# Task details
Find the word "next" in the data, then copy each line where it is found.

────────

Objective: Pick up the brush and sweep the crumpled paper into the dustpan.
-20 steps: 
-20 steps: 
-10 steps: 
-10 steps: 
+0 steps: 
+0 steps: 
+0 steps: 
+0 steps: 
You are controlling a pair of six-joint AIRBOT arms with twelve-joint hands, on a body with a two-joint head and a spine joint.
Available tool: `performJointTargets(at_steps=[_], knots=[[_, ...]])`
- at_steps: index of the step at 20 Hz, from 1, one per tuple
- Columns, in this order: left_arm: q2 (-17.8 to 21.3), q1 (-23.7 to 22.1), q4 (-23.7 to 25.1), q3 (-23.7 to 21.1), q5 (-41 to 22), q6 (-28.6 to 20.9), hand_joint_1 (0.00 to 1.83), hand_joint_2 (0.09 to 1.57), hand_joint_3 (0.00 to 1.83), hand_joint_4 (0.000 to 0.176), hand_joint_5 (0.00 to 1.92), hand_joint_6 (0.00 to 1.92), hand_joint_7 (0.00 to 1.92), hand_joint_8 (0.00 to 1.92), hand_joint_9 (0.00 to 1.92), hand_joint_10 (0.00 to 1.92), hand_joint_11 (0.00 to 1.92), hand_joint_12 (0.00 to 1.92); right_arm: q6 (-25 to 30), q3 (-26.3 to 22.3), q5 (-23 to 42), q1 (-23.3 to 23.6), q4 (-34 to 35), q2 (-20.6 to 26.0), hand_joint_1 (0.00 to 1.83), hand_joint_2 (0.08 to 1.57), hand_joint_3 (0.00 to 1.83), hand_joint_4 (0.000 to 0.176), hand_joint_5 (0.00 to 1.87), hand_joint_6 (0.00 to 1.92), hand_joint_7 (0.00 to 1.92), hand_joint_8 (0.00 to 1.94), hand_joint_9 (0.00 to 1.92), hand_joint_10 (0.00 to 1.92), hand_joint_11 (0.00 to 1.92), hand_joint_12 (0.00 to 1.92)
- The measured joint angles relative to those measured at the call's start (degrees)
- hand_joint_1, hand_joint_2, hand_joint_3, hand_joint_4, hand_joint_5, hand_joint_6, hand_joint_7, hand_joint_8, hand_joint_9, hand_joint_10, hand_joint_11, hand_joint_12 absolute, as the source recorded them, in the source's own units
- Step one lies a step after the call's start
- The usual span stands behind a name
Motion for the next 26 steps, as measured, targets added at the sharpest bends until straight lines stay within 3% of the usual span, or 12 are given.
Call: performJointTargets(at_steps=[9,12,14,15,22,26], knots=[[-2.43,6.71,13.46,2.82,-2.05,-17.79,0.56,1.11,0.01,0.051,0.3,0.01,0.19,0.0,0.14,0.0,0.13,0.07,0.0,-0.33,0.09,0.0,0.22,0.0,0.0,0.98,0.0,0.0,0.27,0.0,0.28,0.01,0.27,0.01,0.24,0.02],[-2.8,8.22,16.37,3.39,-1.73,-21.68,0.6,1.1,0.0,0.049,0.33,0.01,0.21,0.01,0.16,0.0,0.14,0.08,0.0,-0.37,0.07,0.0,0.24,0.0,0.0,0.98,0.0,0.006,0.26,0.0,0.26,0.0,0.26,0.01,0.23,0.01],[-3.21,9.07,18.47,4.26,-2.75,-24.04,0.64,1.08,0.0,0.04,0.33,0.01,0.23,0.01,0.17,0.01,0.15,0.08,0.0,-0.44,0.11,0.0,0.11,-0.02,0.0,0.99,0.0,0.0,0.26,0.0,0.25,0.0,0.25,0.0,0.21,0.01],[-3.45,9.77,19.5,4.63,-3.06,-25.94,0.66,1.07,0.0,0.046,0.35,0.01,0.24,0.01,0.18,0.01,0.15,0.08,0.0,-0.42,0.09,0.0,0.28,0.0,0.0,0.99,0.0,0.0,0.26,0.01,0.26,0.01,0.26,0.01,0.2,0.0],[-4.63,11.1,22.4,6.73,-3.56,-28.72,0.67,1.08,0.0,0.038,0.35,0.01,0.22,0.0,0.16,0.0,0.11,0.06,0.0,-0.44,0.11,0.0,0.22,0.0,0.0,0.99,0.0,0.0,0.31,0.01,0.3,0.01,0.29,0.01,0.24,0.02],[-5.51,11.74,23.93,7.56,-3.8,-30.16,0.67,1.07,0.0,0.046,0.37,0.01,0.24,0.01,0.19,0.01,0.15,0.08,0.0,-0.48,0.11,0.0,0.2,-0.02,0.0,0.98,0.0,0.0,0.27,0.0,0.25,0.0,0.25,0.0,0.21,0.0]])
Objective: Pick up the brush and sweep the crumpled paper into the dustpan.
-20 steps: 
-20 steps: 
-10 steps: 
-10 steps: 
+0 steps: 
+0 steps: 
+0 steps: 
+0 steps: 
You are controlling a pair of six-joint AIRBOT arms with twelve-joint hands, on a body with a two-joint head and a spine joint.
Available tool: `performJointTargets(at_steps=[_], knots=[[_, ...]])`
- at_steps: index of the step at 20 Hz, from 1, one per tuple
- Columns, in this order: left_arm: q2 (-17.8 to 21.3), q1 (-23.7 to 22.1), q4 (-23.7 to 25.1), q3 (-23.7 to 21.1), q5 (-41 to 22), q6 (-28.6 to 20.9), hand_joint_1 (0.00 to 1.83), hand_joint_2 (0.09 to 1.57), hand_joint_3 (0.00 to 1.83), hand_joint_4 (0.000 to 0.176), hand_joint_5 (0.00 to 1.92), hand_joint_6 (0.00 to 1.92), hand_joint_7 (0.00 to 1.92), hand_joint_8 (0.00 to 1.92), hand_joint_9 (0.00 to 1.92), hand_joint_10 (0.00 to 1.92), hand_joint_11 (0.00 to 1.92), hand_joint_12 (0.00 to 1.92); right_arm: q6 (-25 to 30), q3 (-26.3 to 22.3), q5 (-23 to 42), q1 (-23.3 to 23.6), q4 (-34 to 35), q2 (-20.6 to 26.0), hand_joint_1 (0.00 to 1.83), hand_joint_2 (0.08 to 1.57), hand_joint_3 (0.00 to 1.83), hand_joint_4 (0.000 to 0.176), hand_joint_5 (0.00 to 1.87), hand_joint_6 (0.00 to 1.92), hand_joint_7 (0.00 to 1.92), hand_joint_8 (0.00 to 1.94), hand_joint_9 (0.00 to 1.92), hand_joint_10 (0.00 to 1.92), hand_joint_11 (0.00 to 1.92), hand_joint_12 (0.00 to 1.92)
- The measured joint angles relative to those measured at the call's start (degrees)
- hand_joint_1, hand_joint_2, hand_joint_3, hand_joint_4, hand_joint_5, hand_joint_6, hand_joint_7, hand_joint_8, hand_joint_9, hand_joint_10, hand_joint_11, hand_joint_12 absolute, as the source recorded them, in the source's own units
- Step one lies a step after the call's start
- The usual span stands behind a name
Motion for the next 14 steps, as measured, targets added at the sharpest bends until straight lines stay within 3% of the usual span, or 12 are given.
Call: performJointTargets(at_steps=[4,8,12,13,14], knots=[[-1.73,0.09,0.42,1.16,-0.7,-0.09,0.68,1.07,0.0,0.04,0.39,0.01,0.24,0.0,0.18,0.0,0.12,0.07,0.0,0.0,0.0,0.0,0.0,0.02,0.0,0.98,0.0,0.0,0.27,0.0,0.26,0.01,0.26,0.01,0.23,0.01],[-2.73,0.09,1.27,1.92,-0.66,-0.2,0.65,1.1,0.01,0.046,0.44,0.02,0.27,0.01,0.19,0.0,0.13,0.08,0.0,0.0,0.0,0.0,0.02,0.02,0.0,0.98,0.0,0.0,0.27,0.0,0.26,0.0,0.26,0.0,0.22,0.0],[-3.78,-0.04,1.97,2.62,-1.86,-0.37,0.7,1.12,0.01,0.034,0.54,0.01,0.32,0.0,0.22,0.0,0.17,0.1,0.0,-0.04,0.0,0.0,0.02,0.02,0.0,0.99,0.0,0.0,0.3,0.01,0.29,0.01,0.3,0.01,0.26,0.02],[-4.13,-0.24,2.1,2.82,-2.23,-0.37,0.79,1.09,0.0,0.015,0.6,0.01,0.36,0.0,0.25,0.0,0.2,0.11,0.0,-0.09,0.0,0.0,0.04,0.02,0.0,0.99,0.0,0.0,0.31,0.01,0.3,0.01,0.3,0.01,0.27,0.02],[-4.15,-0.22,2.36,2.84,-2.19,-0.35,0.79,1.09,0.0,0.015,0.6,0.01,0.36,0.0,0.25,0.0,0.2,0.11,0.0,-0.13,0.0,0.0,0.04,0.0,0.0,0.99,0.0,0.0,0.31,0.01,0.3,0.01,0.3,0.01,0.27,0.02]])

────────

# Expected output
Motion for the next 26 steps, as measured, targets added at the sharpest bends until straight lines stay within 3% of the usual span, or 12 are given.
Motion for the next 14 steps, as measured, targets added at the sharpest bends until straight lines stay within 3% of the usual span, or 12 are given.

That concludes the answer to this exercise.